Recently, reading Robert Low's life of W G Grace, I was struck by the short span of both the Great Game and the Great Musical. Cricket, when Grace started playing in the mid-1860s, was nothing like it is now. The form we know has had a life of about 100 years. Similarly, Steyn gives the Broadway musical a life of about 75 and is not sanguine about its ability to survive.

Cameron Mackintosh and Lloyd Webber threaten to withdraw from the field. Steyn finds Sondheim's work these days too demanding for its own good. With rare exceptions. he does not see the rock musical as a starter. Rent, the new white hope, "uses the stunted musical vocabulary of the rock era to serve the needs of drama... old-time musicals wanted to make us feel good: the new school wants to make us feel good about feeling bad."

The breadth of knowledge and the energy Mark Steyn brings to his book are irresistible - and he is the archest punster. Carrie, a disastrous musical about a schoolgirl traumatised by her first period, in a hi-tech white set, becomes, "The Black and White Menstrual Show". The suggestion that some incompetent musicals are as misunderstood as was L 'Apres Midi d'un Faune and will one day triumph is met with "Don't faune us, we'll faune you."

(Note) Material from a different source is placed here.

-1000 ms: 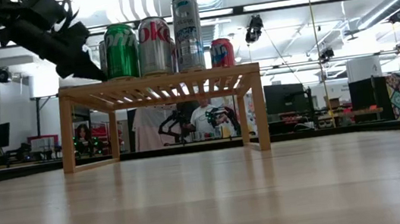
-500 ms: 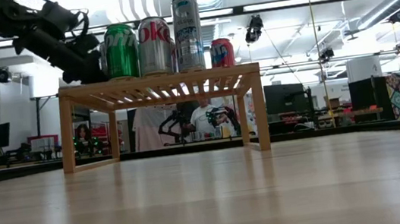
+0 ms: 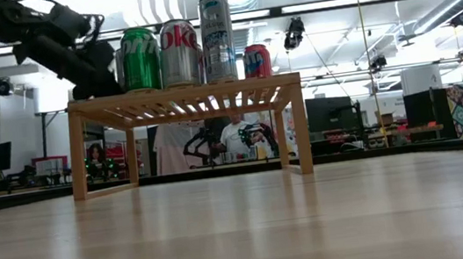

It is obligatory in a review such as this to point out a few questionable judgements, even errors. Why pick on Ronald Millar in Robert and Elizabeth for writing "While earth contains us two", which sings as "While earth contains a stew", and not Ira Gershwin who had to be told by his star that "I could wait for years" would sing as "I could wait four years - why not five or six?" Did Stravinsky really admire Gilbert & Sullivan or is Steyn swallowing the hoax article published in The New York Times on 22 October 1968?

More seriously, did he see the late Martin Smith's (Martin Luther) King musical: it was infinitely superior to Richard Blackford's disastrous King, for which he has some respect. He dismisses Smith as actor from the Birmingham soap opera, Crossroads, a show which he left perhaps a decade earlier for a distinguished West End career as a composer, arranger and leading singer-actor.

This is probably the best and certainly the most thought-provoking book on its subject. Besides, I know of no other which includes Adolph Green's comment when he heard that his composer/collaborator, Cy Coleman, was trying out the songs from their new show at a benefit for an Eye, Ear, Nose and Throat Hospital. "There wasn't a dry Eye, Ear, Nose or Throat in the house!"